Take the line that contains "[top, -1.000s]" and all lines after it, up to and including the last line of the data, and write them out exactly; nothing else belongs in the answer.
[[ SOURCE MATERIAL open ]]
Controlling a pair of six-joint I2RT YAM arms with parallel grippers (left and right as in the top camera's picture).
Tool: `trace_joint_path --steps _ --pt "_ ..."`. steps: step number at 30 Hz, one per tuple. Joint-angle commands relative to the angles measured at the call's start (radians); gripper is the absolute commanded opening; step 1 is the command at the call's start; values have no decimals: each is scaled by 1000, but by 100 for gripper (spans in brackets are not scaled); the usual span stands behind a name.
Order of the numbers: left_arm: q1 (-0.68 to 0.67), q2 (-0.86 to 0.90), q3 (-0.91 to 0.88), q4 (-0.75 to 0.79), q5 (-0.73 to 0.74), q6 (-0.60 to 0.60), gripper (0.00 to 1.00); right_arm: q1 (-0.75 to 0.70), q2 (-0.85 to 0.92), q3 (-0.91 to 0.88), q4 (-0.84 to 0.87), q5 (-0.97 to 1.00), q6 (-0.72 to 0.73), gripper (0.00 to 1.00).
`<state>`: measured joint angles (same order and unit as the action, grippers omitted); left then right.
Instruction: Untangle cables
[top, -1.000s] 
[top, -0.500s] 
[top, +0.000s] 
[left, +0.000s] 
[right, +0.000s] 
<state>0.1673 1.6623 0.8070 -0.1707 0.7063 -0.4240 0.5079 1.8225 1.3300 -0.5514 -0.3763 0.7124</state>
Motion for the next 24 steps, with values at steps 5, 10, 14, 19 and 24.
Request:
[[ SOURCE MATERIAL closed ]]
**REPLY**
[top, -1.000s] 
[top, -0.500s] 
[top, +0.000s] 
[left, +0.000s] 
[right, +0.000s] 
<state>0.1673 1.6623 0.8070 -0.1707 0.7063 -0.4240 0.5079 1.8225 1.3300 -0.5514 -0.3763 0.7124</state>
Motion for the next 24 steps, with values at steps 5, 10, 14, 19 and 24.
Request:

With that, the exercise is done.